MFS Invalid Sector Errors

jschepler · ‎04-06-2018

I am using KSDK 1.3.0 with MQX and MFS. We are using a 16 GB SD Card.

I am evaluating the reliability of the MFS file writes by using 1 task that writes to files. I was running into issues with timeouts originally (see here). I have a tick time of 1 ms for my system so I set the timeouts to the following until I hear back from what they should be set to in my other post:

#define ESDHC_CMD_TICK_TIMEOUT 40 // 40ms
#define ESDHC_CMD12_TICK_TIMEOUT 1000 // 1 Sec
#define ESDHC_TRANSFER_TIMEOUT_MS 750 // 750ms

I am still using a similiar test procedure as before:

1. Create a new text file.

2. Write 1 KB of data into the file.

3. After 1024 Writes (1 MB), close the file.

4. Open the same file, seek to the end.

5. Perform steps 2 - 4 until I write 1,000 MB to the file.

6. After 1,000 MB has been written, close the current file and create a new one. Repeat steps 2-4 until 8 files have been created. (We are using a 16 GB card)

The farthest I have gotten is 5 files written before a failure during the writing of the 6th. The errors I am receiving are the following:

MFS_SECTOR_NOT_FOUND

MFS_INVALID_CLUSTER_NUMBER

These appear to happen at random. Again, all I am doing in my program is writing to files.

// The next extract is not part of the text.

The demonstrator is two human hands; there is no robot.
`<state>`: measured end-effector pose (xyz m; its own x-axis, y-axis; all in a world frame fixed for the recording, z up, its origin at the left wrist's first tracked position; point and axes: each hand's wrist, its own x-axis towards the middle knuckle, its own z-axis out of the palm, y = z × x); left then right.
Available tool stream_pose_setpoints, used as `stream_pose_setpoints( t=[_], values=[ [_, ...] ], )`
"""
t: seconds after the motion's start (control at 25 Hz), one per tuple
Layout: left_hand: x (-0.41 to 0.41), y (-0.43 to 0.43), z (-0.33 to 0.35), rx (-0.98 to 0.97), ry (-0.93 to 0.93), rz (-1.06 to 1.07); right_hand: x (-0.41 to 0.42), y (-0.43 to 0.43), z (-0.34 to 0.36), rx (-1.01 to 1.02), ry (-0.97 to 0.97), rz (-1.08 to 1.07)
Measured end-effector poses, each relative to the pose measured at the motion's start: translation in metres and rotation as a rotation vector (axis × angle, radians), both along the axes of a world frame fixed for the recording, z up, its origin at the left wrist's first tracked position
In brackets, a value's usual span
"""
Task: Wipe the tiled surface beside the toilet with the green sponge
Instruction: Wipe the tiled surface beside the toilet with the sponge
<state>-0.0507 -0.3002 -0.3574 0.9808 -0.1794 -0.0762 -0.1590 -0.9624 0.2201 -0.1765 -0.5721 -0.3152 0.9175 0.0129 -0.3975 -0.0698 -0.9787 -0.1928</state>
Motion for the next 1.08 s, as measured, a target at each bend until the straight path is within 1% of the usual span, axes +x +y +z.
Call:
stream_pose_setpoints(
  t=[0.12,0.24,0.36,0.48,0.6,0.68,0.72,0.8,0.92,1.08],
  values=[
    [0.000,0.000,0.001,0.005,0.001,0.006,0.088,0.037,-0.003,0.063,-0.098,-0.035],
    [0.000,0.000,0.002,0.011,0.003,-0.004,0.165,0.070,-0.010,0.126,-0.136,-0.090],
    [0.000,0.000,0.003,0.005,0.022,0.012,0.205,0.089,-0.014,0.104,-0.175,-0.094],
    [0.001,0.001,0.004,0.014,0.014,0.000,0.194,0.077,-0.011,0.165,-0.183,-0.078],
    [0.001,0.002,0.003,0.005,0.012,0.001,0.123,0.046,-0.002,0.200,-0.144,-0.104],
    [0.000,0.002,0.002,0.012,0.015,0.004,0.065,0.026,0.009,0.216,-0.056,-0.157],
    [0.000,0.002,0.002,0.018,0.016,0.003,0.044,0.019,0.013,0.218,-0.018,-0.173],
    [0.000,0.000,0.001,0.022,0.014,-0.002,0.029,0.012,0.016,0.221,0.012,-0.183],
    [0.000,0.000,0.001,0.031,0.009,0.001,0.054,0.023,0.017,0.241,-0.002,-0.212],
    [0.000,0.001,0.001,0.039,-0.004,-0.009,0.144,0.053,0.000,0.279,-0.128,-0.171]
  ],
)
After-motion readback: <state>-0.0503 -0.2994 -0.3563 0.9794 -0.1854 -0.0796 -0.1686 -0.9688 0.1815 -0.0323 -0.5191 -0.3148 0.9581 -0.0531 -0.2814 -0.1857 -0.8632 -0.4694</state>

The latest error happened in the function "MFS_get_cluster_from_fat". I set a breakpoint here so I am able to see the context of variables:

drive_ptr information and fat_entry:

So, fat_entry is a value of 0x0141_4141, but the LAST_CLUSTER is 0x001D_1C5B, so we are trying to write into a cluster that is greater than the max, which is why it fails.

However, I am not sure how fat_entry gets its value.

How did it become greater than the LAST_CLUSTER?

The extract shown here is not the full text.